**Brief:** Report every line of the records below that contains the word "annotation".

--- START ---

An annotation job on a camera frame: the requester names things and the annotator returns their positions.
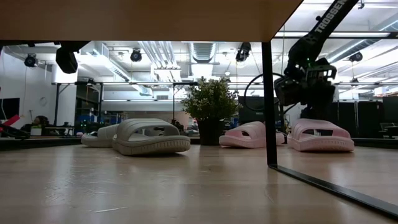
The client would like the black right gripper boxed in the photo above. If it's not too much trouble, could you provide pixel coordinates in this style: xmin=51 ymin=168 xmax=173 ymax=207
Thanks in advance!
xmin=274 ymin=73 xmax=336 ymax=121

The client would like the pink rubber slide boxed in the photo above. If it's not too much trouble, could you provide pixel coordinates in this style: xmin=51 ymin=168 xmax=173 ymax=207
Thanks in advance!
xmin=218 ymin=121 xmax=285 ymax=149
xmin=287 ymin=118 xmax=355 ymax=152

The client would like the grey rubber slide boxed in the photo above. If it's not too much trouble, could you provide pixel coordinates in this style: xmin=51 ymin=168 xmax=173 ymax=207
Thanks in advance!
xmin=111 ymin=118 xmax=192 ymax=156
xmin=81 ymin=123 xmax=121 ymax=148

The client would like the wooden shelf with black legs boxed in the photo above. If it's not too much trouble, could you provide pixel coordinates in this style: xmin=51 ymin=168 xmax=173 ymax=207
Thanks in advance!
xmin=0 ymin=0 xmax=398 ymax=219

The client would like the black room divider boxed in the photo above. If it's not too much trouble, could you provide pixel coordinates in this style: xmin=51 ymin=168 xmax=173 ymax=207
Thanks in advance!
xmin=334 ymin=101 xmax=383 ymax=138

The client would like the black monitor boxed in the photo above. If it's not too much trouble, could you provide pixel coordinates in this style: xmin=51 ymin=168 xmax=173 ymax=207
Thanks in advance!
xmin=238 ymin=95 xmax=264 ymax=124

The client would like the black ceiling spotlight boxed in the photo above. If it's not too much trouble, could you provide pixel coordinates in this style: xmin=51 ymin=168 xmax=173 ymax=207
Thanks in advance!
xmin=24 ymin=53 xmax=39 ymax=68
xmin=235 ymin=42 xmax=252 ymax=63
xmin=129 ymin=49 xmax=143 ymax=63
xmin=348 ymin=51 xmax=364 ymax=63

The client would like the black office chair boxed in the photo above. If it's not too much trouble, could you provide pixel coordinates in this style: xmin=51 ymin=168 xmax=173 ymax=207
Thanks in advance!
xmin=379 ymin=122 xmax=398 ymax=139

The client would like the green potted plant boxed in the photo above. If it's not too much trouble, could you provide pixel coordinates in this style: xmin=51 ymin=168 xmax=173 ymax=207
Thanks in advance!
xmin=181 ymin=76 xmax=243 ymax=146

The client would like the person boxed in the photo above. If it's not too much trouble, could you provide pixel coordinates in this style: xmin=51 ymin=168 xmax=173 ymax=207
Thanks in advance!
xmin=20 ymin=115 xmax=50 ymax=133

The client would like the black device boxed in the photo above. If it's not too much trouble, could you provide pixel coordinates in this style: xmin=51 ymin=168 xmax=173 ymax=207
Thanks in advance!
xmin=0 ymin=124 xmax=30 ymax=140

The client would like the red object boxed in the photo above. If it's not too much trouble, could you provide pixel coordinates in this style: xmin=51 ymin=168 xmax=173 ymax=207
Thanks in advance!
xmin=0 ymin=114 xmax=21 ymax=128

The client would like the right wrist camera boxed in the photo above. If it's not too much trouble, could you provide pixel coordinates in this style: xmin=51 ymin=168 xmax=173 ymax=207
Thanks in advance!
xmin=306 ymin=58 xmax=338 ymax=82

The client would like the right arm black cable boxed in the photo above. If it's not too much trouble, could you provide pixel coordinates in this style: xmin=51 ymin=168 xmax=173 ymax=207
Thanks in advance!
xmin=243 ymin=72 xmax=299 ymax=125

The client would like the silver ventilation duct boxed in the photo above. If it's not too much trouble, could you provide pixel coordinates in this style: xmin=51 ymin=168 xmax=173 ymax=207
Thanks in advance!
xmin=189 ymin=42 xmax=217 ymax=63

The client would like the black metal table frame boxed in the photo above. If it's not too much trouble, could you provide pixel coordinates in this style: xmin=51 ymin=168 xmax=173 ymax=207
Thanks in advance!
xmin=0 ymin=136 xmax=398 ymax=152

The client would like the black wall screen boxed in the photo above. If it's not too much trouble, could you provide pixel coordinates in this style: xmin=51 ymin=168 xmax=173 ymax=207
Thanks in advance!
xmin=0 ymin=98 xmax=21 ymax=121

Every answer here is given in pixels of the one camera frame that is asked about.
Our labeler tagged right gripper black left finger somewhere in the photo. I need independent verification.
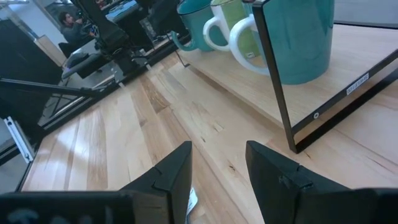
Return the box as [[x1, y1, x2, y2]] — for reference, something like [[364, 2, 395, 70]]
[[119, 140, 193, 224]]

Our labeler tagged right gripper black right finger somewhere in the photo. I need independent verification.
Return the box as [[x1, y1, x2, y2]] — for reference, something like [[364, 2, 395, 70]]
[[244, 140, 351, 224]]

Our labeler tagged large teal mug white handle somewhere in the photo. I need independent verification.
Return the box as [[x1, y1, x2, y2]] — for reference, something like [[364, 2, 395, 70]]
[[229, 0, 336, 86]]

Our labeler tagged teal mug with teal handle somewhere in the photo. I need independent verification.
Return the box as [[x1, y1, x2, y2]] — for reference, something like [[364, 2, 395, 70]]
[[170, 0, 229, 53]]

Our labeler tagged green mug with white handle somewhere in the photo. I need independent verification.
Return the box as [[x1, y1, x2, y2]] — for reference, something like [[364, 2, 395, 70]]
[[203, 0, 262, 60]]

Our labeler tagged wooden shelf with black legs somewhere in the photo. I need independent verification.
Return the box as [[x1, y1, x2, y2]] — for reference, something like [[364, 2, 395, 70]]
[[177, 0, 398, 155]]

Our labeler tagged grey side desk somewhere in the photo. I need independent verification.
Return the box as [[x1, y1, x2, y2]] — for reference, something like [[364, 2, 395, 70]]
[[61, 39, 126, 80]]

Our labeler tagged black computer mouse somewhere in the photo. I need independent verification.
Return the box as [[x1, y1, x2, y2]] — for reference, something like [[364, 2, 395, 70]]
[[66, 52, 90, 68]]

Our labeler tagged person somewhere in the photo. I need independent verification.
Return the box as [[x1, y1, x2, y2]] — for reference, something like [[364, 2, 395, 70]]
[[58, 11, 96, 45]]

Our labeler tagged large black panel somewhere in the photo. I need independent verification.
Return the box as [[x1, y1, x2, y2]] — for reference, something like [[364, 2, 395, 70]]
[[0, 19, 63, 86]]

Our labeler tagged silver aluminium rail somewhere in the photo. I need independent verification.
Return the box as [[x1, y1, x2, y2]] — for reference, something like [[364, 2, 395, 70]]
[[2, 116, 35, 164]]

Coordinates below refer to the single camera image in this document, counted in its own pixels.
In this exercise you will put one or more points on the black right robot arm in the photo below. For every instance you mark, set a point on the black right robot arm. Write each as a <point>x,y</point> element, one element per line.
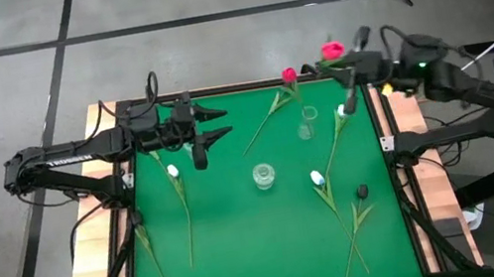
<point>459,83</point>

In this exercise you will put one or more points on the black table frame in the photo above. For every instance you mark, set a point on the black table frame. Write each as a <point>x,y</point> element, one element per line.
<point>243,86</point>

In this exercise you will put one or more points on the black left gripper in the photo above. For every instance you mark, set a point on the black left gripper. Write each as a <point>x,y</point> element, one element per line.
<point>175,130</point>

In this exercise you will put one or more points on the smooth slim glass vase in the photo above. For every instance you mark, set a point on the smooth slim glass vase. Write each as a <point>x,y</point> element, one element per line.
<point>307,123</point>

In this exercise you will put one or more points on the green table mat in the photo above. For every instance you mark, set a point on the green table mat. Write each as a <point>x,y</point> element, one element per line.
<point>271,255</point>

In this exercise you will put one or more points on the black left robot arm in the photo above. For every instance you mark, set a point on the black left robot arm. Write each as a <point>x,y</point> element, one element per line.
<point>92,146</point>

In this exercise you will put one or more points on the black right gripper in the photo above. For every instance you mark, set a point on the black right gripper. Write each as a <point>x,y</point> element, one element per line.
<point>368,65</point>

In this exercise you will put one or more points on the diamond-cut glass vase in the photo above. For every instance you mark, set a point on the diamond-cut glass vase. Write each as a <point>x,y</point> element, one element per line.
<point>264,176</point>

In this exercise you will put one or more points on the white artificial tulip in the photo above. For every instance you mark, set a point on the white artificial tulip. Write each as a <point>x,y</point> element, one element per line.
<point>173,171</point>
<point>340,111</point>
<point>317,177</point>

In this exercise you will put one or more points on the ribbed glass vase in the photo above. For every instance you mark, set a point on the ribbed glass vase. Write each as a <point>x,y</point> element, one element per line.
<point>187,149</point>

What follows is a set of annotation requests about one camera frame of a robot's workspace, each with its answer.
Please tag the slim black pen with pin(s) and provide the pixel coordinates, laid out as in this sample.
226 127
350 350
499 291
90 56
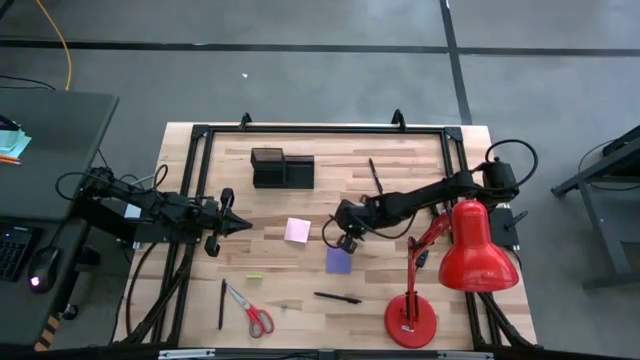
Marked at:
222 305
375 175

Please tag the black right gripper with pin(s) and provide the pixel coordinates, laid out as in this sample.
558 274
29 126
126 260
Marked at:
362 215

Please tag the pale teal paper stack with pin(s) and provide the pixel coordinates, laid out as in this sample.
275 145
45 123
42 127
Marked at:
12 142

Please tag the black computer mouse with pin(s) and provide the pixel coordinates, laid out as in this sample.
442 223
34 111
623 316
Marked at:
44 267

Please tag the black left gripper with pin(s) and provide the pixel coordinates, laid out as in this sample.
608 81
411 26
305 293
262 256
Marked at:
212 217

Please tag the purple sticky note pad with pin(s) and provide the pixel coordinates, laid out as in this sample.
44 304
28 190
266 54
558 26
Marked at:
338 261

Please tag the pink sticky note pad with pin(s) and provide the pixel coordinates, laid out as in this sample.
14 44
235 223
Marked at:
297 230

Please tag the red desk lamp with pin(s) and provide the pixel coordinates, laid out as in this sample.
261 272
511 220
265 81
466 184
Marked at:
475 250

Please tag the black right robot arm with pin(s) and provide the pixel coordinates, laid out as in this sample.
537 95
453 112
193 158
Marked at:
425 192

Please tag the black mesh desk organizer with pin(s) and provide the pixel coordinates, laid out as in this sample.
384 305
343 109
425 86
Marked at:
280 170

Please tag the dark metal table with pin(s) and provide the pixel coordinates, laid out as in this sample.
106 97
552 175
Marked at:
575 182

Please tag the black keyboard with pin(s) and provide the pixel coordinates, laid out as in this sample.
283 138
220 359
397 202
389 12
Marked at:
15 252

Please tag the orange pencil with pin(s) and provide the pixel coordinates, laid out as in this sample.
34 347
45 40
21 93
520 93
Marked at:
10 160

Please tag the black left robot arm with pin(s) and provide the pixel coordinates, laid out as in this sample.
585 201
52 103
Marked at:
150 202

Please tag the small yellow-green eraser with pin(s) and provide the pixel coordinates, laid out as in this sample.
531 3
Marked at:
254 275

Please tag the dark side desk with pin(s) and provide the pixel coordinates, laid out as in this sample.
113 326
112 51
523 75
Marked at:
60 150

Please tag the black aluminium table frame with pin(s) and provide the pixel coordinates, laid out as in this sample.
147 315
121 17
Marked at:
325 129

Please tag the black click pen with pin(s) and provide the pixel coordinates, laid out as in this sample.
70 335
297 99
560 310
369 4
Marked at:
337 298

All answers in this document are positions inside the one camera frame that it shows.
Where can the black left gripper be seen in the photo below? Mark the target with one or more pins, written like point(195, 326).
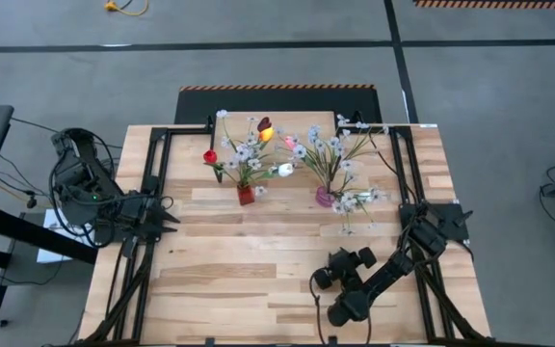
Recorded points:
point(142, 214)

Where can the orange black hazard floor strip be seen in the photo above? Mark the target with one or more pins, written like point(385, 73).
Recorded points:
point(499, 4)

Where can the black aluminium table frame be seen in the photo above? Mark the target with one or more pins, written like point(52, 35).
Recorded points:
point(186, 130)

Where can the white blossom artificial spray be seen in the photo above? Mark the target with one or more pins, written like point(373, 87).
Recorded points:
point(328, 161)
point(243, 153)

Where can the flowers pile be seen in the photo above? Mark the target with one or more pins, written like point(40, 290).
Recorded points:
point(347, 205)

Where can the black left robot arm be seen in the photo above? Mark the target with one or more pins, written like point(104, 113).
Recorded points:
point(85, 183)

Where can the black hazard-striped floor mat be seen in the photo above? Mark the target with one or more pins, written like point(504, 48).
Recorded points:
point(200, 103)

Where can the wooden shelf with black legs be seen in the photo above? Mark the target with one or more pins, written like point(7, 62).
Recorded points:
point(301, 120)

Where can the white printed paper sheet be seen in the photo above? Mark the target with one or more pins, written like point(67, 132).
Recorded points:
point(48, 256)

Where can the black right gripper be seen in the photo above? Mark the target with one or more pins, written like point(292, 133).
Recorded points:
point(345, 267)

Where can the orange yellow artificial tulip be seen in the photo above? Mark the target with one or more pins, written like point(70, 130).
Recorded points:
point(266, 134)

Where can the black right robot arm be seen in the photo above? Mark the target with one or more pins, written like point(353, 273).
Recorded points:
point(388, 274)

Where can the red glass vase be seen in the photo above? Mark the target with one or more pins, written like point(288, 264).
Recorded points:
point(246, 195)

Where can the purple ribbed glass vase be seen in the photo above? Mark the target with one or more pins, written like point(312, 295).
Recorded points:
point(323, 198)

--- END ---

**Written answer:**
An annotation job on a camera frame: the requester names things and the annotator returns their positions.
What follows is a set of annotation requests about one camera frame of a robot's workspace, each with its answer.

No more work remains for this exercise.